Fresh Dish: Mike McCarty on what chefs eat on their days off, and his first trip to the Crescent City

REELING IN THE YEARS: Mike McCarty, owner and chef of downtown's The Lobster Trap, got his passion for cooking when he moved to Asheville in 1997. Photo by Andy Hall

When California-native Mike McCarty moved to Asheville in 1997, he washed dishes and cooked at the Parkway Restaurant, a former Greek establishment in East Asheville. The job, he says, “ignited a spark” in him to pursue his culinary career. Shortly thereafter, he entered and graduated from the culinary program at A-B Tech. From there, he relocated to Charleston, where he put his culinary skills to use.

In 2006, McCarty returned to Asheville and landed a gig cooking at The Lobster Trap. What he anticipated as a short-term stint ultimately turned into 18 years. “It’s funny how that happens,” he says.

When Amy Beard, founding owner of The Lobster Trap, decided to sell the business, she and McCarty “had a serious discussion,” he recalls. McCarty initially came on as a co-owner in 2018. More recently, in July, he took over as sole owner.

Xpress sat down with McCarty to talk new trends in tinned fish, the local Greek community and kumquats.

Xpress: What is a current item on The Lobster Trap’s menu that isn’t getting the attention it deserves?

McCarty: Our tinned fish board. We had it on for a brief period but took it off and decided to take a step back and look at it — what we could change, what we could do better. Sometimes something can play really well on paper, you test it in the kitchen, and it can be great — but then it loses translation on the menu to the customer.

We also learned it takes work and effort and explaining and showcasing what the product is — as opposed to just throwing it on the menu, thinking that everyone is going to just love what you put out there. But once [the customer] catches on, they’ll enjoy it.

Why do you think this particular item required such an effort?

I think the stigma is that so many people get this image of a greasy, oily can of sardines that they remember from childhood and being grossed out by it. But what we have today are products that are being made really well, and it’s all sustainable. Tinned fish is sort of trending right now. We use a company called Nuri, out of Portugal. It’s an amazing small business, and everything is prepared by hand since 1920. The fish are cleaned by hand and steam cooked. We currently serve the sardines with chow chow, house pickled vegetables, bread from City Bakery and mustard.

Tell us about a local dish that you’ve had recently that blew you away?

Honestly, on my days off, as with most chefs, we just want a really good burger.
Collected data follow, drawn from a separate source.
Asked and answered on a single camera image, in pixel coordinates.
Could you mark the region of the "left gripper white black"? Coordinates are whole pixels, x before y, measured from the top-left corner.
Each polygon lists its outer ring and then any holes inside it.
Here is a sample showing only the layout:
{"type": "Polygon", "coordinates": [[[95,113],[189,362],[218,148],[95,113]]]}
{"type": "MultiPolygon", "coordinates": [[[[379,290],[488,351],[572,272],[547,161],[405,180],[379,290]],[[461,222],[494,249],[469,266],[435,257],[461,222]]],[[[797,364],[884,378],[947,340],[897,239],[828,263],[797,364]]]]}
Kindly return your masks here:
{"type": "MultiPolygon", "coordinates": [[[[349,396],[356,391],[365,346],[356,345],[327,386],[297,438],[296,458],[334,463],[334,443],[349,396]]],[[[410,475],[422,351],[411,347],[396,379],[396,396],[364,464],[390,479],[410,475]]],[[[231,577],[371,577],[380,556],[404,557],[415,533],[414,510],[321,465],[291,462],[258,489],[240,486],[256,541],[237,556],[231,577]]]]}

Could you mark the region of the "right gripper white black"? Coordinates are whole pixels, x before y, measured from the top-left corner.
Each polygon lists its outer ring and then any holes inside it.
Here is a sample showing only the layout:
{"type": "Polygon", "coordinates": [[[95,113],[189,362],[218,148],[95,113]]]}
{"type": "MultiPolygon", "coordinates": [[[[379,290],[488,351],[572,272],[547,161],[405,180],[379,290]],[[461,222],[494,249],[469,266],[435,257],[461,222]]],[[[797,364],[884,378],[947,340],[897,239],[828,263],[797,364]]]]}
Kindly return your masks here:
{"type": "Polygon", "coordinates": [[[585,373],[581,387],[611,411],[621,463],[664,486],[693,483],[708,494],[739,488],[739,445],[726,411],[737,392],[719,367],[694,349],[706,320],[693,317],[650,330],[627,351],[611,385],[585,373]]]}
And wings. And a beer.

Loott House has really good food. The burgers and the wings knocked me out. They have a great smash burger. And it’s a real smash burger. It’s not like these big, fat patties that some people are calling smash burgers. That’s what I love about smash burgers.

[Co-owner] Jake [Whitman] is a really good chef, a talented guy. He’s been in town cooking around for a long time.

What is a seasonal ingredient that is underrepresented in home cooking?

Kumquats — they are my favorite citrus. I was working at a restaurant years ago, and we made a kumquat chutney. That was my first exposure to it.

They’re available between November and March, sometimes April, but that’s pushing it. I have found them at Earth Fare and Whole Foods.

My favorite is candied kumquats. They’re great on a really nice piece of toast [or] on a salad. We’ve done it here paired with a fish. It goes really well with a delicate piece of white fish. It gives it that umami. You’ve got the sweet and the butter — it’s really tasty. Sometimes I’ll just slice them and just eat them.

What cuisine would you like to see more represented in our area?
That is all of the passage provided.